━━━━━ Recorded information

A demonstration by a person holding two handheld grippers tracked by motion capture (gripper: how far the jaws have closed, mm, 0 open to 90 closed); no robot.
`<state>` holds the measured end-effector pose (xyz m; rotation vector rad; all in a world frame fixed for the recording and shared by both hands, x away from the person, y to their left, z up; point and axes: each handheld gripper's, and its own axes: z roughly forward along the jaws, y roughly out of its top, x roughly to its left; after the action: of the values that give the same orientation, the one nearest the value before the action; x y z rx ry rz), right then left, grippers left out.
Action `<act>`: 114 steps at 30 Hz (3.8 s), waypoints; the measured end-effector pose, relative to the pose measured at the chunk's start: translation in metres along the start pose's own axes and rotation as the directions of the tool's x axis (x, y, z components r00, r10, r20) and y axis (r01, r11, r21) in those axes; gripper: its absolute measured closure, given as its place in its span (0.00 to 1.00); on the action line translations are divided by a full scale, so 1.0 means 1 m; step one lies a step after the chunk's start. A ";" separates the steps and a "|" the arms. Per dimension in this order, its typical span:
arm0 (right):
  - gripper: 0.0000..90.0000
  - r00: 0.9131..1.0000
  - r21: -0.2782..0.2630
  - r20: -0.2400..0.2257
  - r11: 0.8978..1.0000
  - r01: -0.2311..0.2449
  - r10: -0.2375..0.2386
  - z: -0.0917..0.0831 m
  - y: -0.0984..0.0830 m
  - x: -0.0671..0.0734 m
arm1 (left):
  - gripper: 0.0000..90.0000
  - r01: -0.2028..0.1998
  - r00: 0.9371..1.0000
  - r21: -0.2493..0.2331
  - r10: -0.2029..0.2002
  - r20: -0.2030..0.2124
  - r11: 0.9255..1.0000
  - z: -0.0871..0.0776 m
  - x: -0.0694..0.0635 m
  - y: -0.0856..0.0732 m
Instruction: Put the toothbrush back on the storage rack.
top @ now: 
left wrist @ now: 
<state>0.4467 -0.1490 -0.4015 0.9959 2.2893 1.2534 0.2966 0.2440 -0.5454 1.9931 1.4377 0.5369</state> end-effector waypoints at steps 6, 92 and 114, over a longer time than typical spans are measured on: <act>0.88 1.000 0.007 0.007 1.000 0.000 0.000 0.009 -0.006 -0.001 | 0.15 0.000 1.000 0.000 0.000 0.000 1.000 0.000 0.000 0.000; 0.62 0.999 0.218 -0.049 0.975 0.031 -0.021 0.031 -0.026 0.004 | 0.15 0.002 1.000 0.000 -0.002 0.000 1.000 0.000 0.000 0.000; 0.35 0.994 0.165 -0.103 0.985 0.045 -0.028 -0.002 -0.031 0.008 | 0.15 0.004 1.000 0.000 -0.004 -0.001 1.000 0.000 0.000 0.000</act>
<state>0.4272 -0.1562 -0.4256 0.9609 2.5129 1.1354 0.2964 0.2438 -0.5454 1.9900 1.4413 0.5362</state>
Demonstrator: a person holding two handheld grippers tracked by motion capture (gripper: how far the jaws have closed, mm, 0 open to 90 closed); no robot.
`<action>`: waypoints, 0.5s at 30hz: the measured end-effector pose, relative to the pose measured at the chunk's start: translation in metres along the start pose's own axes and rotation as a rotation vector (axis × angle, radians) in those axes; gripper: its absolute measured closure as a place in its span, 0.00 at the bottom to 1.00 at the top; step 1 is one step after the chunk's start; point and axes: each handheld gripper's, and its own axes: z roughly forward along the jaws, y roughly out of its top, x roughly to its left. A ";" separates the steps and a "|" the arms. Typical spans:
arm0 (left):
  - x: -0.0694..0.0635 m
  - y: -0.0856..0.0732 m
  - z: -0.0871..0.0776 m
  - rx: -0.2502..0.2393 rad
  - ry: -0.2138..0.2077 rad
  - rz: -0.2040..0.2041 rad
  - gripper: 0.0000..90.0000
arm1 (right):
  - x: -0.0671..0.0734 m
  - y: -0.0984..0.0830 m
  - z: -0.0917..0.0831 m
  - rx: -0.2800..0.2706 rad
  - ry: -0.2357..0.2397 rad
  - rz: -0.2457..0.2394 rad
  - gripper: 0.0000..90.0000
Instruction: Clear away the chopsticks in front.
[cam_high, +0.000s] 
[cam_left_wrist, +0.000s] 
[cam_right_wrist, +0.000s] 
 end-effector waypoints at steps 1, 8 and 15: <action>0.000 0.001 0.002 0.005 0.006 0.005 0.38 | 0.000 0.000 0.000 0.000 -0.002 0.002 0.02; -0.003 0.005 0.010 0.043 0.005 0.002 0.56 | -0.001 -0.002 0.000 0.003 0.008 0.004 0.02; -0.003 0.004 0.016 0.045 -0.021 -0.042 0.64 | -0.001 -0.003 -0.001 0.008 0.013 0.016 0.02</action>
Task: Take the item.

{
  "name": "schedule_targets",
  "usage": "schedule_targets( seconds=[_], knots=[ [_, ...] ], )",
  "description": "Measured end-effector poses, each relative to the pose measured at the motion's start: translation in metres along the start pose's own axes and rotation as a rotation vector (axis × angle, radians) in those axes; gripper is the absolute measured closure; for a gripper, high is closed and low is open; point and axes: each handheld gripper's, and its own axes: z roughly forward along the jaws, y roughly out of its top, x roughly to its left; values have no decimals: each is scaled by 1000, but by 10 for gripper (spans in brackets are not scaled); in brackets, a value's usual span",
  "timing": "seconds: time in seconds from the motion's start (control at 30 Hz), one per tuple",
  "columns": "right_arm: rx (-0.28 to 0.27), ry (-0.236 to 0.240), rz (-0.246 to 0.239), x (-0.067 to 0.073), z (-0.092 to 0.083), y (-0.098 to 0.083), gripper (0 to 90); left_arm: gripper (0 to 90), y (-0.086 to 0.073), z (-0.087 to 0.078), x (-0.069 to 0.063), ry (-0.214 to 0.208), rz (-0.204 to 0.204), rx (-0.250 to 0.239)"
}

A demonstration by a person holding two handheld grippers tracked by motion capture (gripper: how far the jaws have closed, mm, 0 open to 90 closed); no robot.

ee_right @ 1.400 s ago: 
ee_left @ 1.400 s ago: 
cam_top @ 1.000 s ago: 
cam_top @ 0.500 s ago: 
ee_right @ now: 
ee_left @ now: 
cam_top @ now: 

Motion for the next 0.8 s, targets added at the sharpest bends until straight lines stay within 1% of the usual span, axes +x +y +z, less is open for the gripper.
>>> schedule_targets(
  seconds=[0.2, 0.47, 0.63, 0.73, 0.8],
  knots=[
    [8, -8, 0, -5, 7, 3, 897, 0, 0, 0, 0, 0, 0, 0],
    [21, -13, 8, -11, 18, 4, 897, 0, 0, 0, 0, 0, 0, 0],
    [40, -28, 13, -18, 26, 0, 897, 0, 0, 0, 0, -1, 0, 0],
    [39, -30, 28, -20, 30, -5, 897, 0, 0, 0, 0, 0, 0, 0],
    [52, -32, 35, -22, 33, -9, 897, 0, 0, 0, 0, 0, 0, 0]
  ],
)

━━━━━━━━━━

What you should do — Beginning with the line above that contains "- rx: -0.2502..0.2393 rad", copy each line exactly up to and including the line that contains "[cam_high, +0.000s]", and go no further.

Exercise response —
  - rx: -0.2502..0.2393 rad
  - ry: -0.2138..0.2077 rad
  - rz: -0.2040..0.2041 rad
  - gripper: 0.0000..90.0000
arm1 (right):
  - x: -0.0671..0.0734 m
  - y: -0.0984..0.0830 m
  - z: -0.0917..0.0831 m
  - rx: -0.2800..0.2706 rad
  - ry: -0.2357..0.2397 rad
  - rz: -0.2457..0.2394 rad
  - gripper: 0.0000..90.0000
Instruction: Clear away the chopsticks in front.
[cam_high, +0.000s] 

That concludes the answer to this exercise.